Commitment to sports

This is going to be a strange post. It’s about my personal struggle with committing to athletic activities that I start but never end up following through with. The cycle goes like this: I find a cool sport to do, start doing it, get really into it, and a few weeks or so later, I lose all interest and abandon it forever. I hate myself for it, but I haven’t, in my twenty five years of existence, found a good way to deal with this.

I used to take really intense kickboxing classes a couple of years ago. It was an extremely high intensity workout three times a week that kept me in great shape. I loved every minute of it as well. I moved up the belt ranks really quickly and was having a blast. It went on like this for six months, until suddenly I just…lost all interest. It happened very suddenly and came out of nowhere. Every time it would be time to go to kickboxing class, I’d have absolutely no motivation to go. I forced myself to keep going, but the little dedication I could muster eventually died out in a few weeks and I never went any more.

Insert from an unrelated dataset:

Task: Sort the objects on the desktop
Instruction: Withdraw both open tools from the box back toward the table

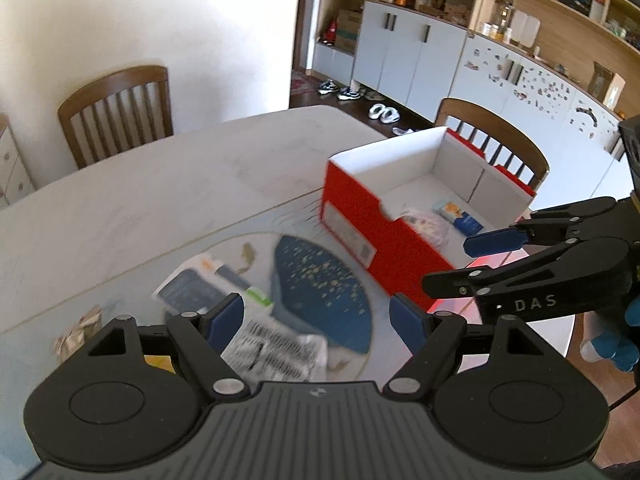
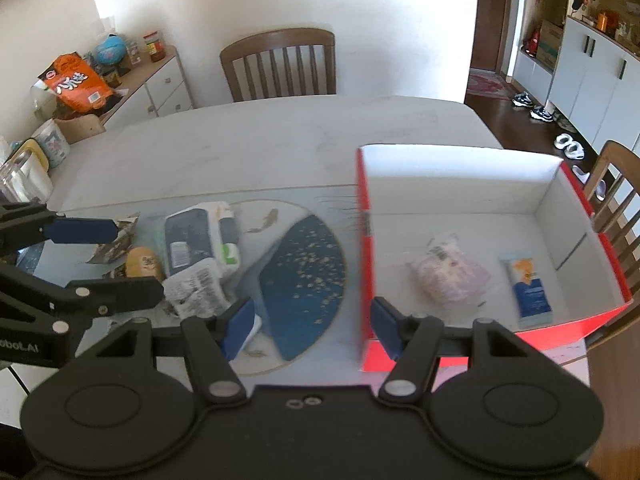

An eerily similar pattern has followed with every sport I’ve tried. Running, biking, basketball, skiing, swimming, weightlifting, and even kung-fu. Keep in mind though, in those initial few weeks that I do it, I get really into it. I order all sorts of equipment, gear, and mentally prep myself to have a great time. But the inevitable day comes where I don’t want to do it anymore, and it’s quite frustrating to deal with.

I wasn’t raised in an athletic family that encouraged exercise, so there wasn’t much coming from my parents’ side in terms of passing on the buck when it came to sports. Even in school, I would try to skip gym whenever possible and try to sneak into the art studio or the library to spend time there instead, so I guess feats of athleticism were never in my radar. When you don’t grow up doing that one sport, it’s kinda hard to just jump into something new, even at the relatively young age of 25. This is likely why I gravitated towards more mentally stimulating activities as a child, like reading science-fiction books, playing narrative-rich video games, and watching lots of suspense/thriller films.

The irony is that I’m acutely aware of the importance of regular exercise. We need  to get our heartbeats above the resting levels three to four times a week in order for the heart to properly pump blood to all essential organs and muscles. We need  to break a sweat a few times per week in order to prepare the body for more taxing activities later. We need  to flex and stretch those muscles that don’t get used on a daily basis sitting in an office all day.

And yet, here I am — trying out lots of different things and not being able to stick with any of them. Plenty of people find it very easy to go to the gym every other day and lift some weights. They’ve probably doing it so long that they’ve managed to ingrain it as a part of their lives. I lasted five months and then tapered off. The anxiety that I feel from knowing that I’m not doing the best thing I can for my body is almost on the level of existential dread that you feel sometimes when you start contemplating the vastness of the universe. That’s when I freak out and start doing a hundred push-ups. It’s a weird feeling.

Most of the time, I just try not to think about it and do things I enjoy. I’ll boot up my favorite videogame and have a blast. I’ll sit down with a good book and read into the night. These are things I’ve been doing for a very long time and feel comfortable doing. There’s no physical activity that I resonate with strongly enough that I crave doing it. It’s an oddly bittersweet thing and one that’s been on my mind a lot lately, so I had to put it down in words. Maybe over time, I’ll figure it out, but for now, it’s a strange struggle between ebb and flow — like a wave that crests too early and breaks too soon, never to reach the shore.